I also tried to get more information using GDB, as suggested in this post (How to debug a Python segmentation fault? - Stack Overflow), but was unable to extract any useful debug information.

I’m currently at a loss for what to try next. Please let me know if you need any more information. Any help would be greatly appreciated. Thank you in advance.

ptrblck · March 11, 2023, 7:58pm

It’s strange to hear that gdb wasn’t able to give you the stackrace after running into a segfault.
Could you post the output of the segfault and what the backtrace returns (even if it fails to return the full backtrace)?

RubenFricke · March 13, 2023, 9:57am

Thank you for your message @ptrblck . The following backtrace is returned:

loss=3.63][New Thread 0x7fff7a1ff640 (LWP 21242)]
 14%|██████████████▋                                                                                            | 1766/12886 [07:08<45:33,  4.07it/s, epoch=1, loss=3.17]
Thread 79 "python3" received signal SIGSEGV, Segmentation fault.
[Switching to Thread 0x7fff0e1d3640 (LWP 21240)]
0x00007fffab4f98f0 in c10::intrusive_ptr<c10::detail::ListImpl, c10::detail::intrusive_target_default_null_type<c10::detail::ListImpl> >::reset_() () from /home/ruben/.local/lib/python3.10/site-packages/torch/lib/libtorch_cpu.so

ptrblck · March 13, 2023, 5:22pm

Thanks for the output!
I see already the failing thread pointing to reset_() so I’m unsure why you cannot get any useful information out of gdb. Calling bt will show the backtrace showing the calls to this function causing the segfault.

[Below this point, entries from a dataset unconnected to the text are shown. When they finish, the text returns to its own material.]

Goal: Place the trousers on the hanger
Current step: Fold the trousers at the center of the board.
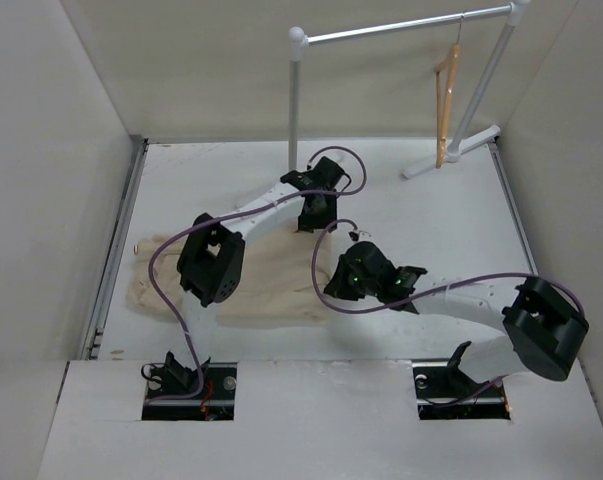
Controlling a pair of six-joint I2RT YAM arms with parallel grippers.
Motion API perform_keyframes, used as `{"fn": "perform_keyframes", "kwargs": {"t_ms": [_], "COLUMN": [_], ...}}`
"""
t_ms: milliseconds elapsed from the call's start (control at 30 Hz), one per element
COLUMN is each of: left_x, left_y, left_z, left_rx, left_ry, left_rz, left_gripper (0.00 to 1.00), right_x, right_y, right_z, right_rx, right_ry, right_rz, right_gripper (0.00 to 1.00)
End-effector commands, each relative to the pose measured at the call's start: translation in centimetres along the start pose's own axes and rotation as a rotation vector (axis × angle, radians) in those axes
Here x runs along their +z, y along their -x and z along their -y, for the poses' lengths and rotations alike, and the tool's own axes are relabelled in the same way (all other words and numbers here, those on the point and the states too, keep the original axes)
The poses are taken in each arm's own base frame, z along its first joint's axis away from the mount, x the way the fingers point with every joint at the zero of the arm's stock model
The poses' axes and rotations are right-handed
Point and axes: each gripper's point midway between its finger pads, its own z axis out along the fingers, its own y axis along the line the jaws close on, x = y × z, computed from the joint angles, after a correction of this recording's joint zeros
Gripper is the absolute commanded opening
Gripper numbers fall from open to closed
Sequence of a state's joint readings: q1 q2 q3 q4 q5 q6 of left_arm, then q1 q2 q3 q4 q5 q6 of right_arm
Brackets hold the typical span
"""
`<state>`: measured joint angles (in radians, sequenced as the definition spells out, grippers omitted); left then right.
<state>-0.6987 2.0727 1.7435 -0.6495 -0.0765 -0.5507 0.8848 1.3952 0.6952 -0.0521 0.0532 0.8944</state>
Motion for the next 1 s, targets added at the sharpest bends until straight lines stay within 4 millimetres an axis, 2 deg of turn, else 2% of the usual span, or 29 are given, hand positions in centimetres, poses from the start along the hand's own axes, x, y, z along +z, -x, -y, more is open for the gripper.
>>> {"fn": "perform_keyframes", "kwargs": {"t_ms": [0,100,233,267,367,433,567,700,900,967], "left_x": [-1.1,-1.0,-0.3,-0.2,0.1,0.3,0.6,1.1,1.6,1.8], "left_y": [1.6,2.1,2.3,2.2,2.0,2.1,1.8,1.4,1.2,1.0], "left_z": [1.5,2.2,2.4,2.5,2.5,2.5,2.3,1.9,1.7,1.6], "left_rx": [0.03,0.036,0.039,0.043,0.051,0.064,0.084,0.097,0.108,0.11], "left_ry": [-0.026,-0.033,-0.029,-0.029,-0.026,-0.025,-0.017,-0.003,0.011,0.015], "left_rz": [0.046,0.054,0.047,0.046,0.041,0.04,0.029,0.014,0.009,0.002], "left_gripper": [0.42,0.46,0.53,0.53,0.53,0.52,0.51,0.5,0.47,0.45], "right_x": [-0.9,-2.1,-3.3,-3.4,-3.4,-3.0,-1.5,-0.6,0.2,0.7], "right_y": [1.2,1.9,1.6,1.4,1.4,1.4,1.1,1.7,1.6,1.4], "right_z": [0.7,1.8,2.6,2.7,1.5,0.0,-1.6,-2.0,-2.1,-2.0], "right_rx": [0.012,0.005,0.006,0.009,0.002,-0.02,-0.046,-0.045,-0.056,-0.058], "right_ry": [-0.012,-0.021,-0.029,-0.025,0.02,0.066,0.074,0.069,0.07,0.067], "right_rz": [0.063,0.085,0.087,0.087,0.07,0.037,0.002,0.02,0.01,0.005], "right_gripper": [0.1,0.09,0.1,0.14,0.48,0.54,0.51,0.47,0.49,0.45]}}
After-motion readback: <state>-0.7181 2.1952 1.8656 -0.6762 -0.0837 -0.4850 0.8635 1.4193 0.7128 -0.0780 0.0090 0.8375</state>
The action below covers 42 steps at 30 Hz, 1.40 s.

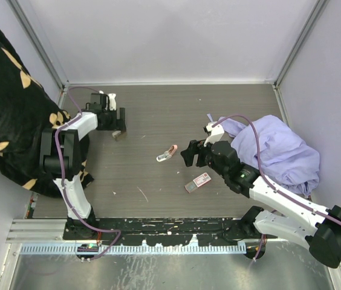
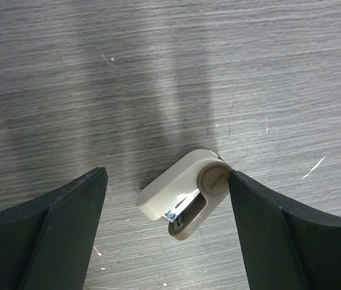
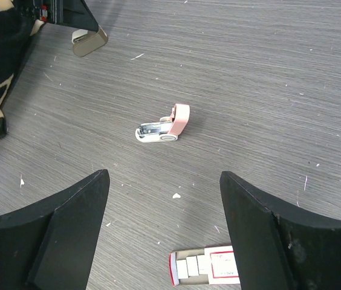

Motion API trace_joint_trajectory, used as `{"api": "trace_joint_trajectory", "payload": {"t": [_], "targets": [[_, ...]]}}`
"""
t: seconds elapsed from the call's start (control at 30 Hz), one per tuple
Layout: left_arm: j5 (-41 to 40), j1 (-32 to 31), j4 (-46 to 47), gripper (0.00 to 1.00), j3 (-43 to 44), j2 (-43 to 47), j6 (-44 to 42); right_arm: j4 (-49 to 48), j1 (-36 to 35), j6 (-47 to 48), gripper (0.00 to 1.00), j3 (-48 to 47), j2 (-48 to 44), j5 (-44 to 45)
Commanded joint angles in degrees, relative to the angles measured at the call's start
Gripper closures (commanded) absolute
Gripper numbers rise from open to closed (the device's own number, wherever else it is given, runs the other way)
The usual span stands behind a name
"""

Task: Load the staples into the stapler
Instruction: Adjust the stapler at the center of the board.

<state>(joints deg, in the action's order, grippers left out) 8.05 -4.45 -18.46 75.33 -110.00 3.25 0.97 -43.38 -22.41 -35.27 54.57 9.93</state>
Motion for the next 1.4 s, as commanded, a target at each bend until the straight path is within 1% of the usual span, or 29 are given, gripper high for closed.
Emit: {"api": "trace_joint_trajectory", "payload": {"t": [0.0, 0.23, 0.37, 0.5, 0.6, 0.73, 0.83, 1.03, 1.1, 1.2, 1.27, 1.37], "targets": [[3.6, 0.4, -1.6, 0.16, 1.7, -0.3, -4.0, -1.7, 0.2, 0.4, 0.20, -0.8, -0.8, 0.7], [6.6, 0.4, -3.6, 0.18, 1.1, 0.1, -6.2, -1.6, 0.2, 0.4, 0.20, -1.0, -0.3, 1.0], [8.4, 0.2, -4.4, 0.21, 0.6, 0.6, -6.9, -1.7, 0.3, 0.4, 0.20, -0.9, -0.2, 1.2], [8.7, -0.7, -3.8, 0.25, -0.7, 2.1, -5.9, -1.7, 0.2, 0.4, 0.20, -0.5, -0.3, 1.5], [8.7, -1.2, -3.9, 0.31, -1.6, 3.1, -4.1, -1.7, 0.3, 0.3, 0.20, -0.4, -0.3, 1.6], [6.0, -1.3, -4.3, 0.34, -4.5, 4.6, -1.0, -1.8, 0.3, 0.0, 0.20, -0.3, -0.4, 1.6], [2.2, -1.3, -6.4, 0.34, -5.9, 5.7, 1.3, -1.9, 0.2, -0.1, 0.20, -0.3, -0.6, 1.4], [-0.7, -1.1, -6.8, 0.35, -10.4, 10.7, 5.6, -1.9, 0.3, -0.4, 0.20, -0.3, -0.8, 0.9], [0.1, -1.1, -6.7, 0.37, -11.2, 12.2, 7.4, -1.9, 0.2, -0.6, 0.20, -0.3, -1.0, 0.8], [3.4, -1.4, -3.1, 0.36, -12.8, 15.5, 12.7, -1.8, 0.2, -1.0, 0.20, 0.0, -1.5, 0.8], [3.8, -3.1, -0.2, 0.30, -13.8, 17.4, 15.3, -1.9, 0.3, -1.3, 0.20, 0.2, -1.8, 0.9], [0.5, -7.9, 1.4, 0.27, -13.0, 18.2, 15.4, -1.8, 0.3, -1.3, 0.20, 0.3, -2.2, 1.2]]}}
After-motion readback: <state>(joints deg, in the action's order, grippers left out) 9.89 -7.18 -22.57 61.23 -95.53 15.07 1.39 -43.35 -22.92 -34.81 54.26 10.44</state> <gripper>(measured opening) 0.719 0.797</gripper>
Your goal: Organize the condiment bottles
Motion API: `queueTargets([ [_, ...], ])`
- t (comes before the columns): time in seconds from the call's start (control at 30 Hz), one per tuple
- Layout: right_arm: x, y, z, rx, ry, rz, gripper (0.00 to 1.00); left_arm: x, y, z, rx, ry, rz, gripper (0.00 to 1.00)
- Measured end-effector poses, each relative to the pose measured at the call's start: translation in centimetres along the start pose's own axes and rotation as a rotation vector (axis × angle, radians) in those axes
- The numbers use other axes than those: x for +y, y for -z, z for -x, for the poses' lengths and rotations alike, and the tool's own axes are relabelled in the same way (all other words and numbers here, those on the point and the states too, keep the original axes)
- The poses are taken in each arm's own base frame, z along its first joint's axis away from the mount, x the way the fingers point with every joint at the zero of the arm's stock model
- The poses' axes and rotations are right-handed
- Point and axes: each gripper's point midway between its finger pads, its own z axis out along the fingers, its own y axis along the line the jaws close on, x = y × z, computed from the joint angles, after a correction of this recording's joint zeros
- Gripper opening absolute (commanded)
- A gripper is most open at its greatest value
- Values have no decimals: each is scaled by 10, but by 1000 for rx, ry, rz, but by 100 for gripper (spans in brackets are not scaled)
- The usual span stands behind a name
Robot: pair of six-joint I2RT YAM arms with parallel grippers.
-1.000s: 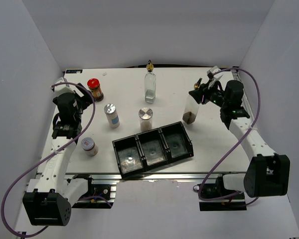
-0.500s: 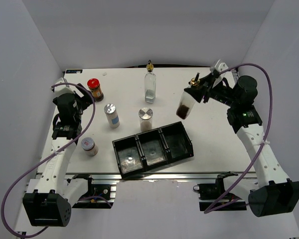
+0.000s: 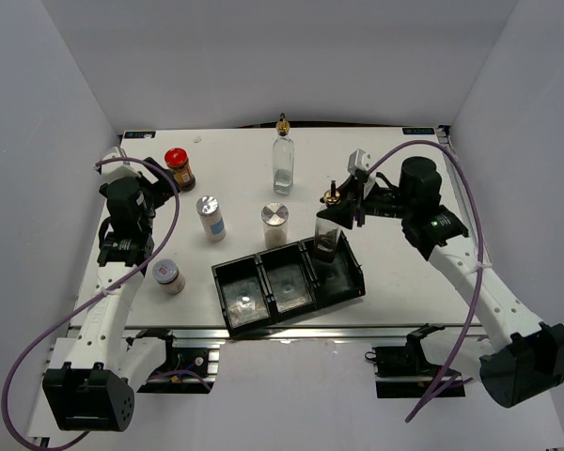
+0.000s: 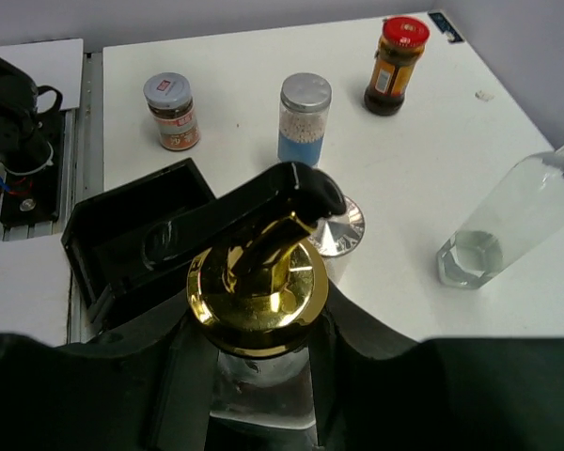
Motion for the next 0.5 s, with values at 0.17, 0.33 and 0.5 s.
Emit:
queueTargets([
  [0.17, -8, -8, -26, 49, -64, -37, 0, 0, 1, 1, -3, 1, -1, 98],
  [0.33, -13, -10, -43, 72, -102, -133, 0, 0, 1, 1, -4, 1, -2, 98],
  [0.5, -15, -3, -54, 50, -129, -269, 0, 0, 1, 1, -3, 9, -1, 98],
])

RubenFricke · March 13, 2023, 6:15pm

Calling bt results in the following output:

#0  0x00007fffab4f98f0 in c10::intrusive_ptr<c10::detail::ListImpl, c10::detail::intrusive_target_default_null_type<c10::detail::ListImpl> >::reset_() ()
   from /home/ruben/.local/lib/python3.10/site-packages/torch/lib/libtorch_cpu.so
#1  0x0000002000004002 in ?? ()
#2  0x00007fff0e1d1e10 in ?? ()
#3  0x0000000000000000 in ?? ()

Looks like something is going wrong…? Thanks again!

RubenFricke · March 14, 2023, 8:06am

If you require any further information regarding the training loop, please do not hesitate to let me know, @ptrblck.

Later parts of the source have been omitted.